By Noah Rayman
NEW YORK - U.S. mortgage rates for 30-year fixed loans declined to a record low, reducing borrowing costs amid an uneven recovery in the housing market.
The average rate for a 30-year fixed mortgage fell to 3.66 percent in the week ended today from 3.71 percent, Freddie Mac said in a statement. It was the lowest in the McLean, Va.- based mortgage-finance company’s records dating to 1971. The average 15-year rate dropped to 2.95 percent from 2.98 percent.
Low borrowing costs have helped to support the real estate market as house prices stabilize. Demand for homes remains choppy, with sales of previously owned houses falling 1.5 percent in May from the previous month, according to a report today from the National Association of Realtors.

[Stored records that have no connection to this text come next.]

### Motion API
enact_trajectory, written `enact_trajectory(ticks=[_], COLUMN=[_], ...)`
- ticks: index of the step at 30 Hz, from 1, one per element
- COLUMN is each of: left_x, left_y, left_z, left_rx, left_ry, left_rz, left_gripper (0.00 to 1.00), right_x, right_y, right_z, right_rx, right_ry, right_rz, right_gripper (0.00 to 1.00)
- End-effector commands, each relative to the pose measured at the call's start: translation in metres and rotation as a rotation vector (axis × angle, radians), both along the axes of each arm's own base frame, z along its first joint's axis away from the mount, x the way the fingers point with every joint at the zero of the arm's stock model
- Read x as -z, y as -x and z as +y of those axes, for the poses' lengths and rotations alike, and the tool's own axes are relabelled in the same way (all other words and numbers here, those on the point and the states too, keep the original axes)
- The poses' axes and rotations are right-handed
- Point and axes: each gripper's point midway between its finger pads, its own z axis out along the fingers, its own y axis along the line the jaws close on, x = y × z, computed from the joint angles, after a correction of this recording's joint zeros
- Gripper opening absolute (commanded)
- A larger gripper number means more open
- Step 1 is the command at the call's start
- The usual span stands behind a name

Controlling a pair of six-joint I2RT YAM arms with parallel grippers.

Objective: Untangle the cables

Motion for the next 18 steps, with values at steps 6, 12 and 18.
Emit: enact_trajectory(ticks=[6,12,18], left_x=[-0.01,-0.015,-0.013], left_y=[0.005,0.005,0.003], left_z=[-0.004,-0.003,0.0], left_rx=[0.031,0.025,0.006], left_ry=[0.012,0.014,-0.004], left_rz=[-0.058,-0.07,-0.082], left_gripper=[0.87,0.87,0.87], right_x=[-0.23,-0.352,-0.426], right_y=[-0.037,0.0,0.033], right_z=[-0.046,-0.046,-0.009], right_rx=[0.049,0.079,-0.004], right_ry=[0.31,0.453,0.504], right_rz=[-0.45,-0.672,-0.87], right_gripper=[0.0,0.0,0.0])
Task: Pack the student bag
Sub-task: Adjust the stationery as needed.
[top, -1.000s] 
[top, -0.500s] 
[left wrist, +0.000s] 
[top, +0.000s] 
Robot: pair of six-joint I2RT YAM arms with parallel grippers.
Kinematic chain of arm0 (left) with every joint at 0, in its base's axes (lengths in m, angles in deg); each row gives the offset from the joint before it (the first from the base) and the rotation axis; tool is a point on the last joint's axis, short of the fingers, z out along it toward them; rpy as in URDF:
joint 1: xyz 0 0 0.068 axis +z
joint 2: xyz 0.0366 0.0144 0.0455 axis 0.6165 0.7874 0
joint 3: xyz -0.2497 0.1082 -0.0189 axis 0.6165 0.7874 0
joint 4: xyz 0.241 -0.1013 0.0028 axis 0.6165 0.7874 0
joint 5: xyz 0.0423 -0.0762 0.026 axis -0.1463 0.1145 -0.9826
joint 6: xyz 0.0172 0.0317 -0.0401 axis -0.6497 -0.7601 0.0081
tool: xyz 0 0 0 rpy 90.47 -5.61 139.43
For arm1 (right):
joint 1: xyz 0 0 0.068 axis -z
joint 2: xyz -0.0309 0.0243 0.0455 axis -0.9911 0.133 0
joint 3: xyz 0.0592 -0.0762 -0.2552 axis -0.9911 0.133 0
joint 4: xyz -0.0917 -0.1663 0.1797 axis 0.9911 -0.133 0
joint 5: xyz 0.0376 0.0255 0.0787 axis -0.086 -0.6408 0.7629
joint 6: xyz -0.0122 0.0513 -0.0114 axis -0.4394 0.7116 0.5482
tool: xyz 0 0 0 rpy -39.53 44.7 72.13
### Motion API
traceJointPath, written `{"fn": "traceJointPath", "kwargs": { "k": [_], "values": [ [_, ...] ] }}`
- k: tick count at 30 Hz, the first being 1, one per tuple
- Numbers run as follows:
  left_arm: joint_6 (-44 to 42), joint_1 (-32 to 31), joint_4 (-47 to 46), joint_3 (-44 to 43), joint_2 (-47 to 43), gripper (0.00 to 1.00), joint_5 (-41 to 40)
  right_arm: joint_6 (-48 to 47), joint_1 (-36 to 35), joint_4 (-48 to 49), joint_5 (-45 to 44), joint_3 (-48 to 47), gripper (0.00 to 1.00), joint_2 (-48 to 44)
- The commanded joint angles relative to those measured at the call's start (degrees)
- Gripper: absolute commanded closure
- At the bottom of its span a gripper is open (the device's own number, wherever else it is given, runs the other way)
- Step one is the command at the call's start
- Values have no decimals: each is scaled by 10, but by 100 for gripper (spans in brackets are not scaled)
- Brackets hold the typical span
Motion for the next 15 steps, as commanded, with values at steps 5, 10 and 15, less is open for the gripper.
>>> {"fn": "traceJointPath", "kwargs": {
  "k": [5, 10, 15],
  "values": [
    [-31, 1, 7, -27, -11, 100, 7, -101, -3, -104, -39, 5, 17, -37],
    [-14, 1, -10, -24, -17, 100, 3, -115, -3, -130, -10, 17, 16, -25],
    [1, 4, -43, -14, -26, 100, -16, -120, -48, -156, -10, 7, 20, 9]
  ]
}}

“This may be a little bit of a setback, but the underlying picture is still one of improvement,” Paul Diggle, property economist for Capital Economics Ltd., said today in a telephone interview from London.
U.S. house prices rose in April for a third straight month, the Federal Housing Finance Agency reported today. Prices climbed 0.8 percent from March and 3 percent from a year earlier.
Construction of single-family houses increased for a third straight month in May, and building permits rose to the highest level since September 2008, Commerce Department data show.
Mortgage rates have been low in part because of a Federal Reserve program designed to bring down long-term interest rates by replacing short-term bonds with longer-term debt. The Fed said yesterday it would expand the program, called Operation Twist, through the end of the year.
A measure of refinancing applications rose 1 percent in the week ended June 15 to the highest level since April 2009, the Washington-based Mortgage Bankers Association said yesterday. The group’s purchasing index dropped 8.5 percent after jumping almost 13 percent the previous week.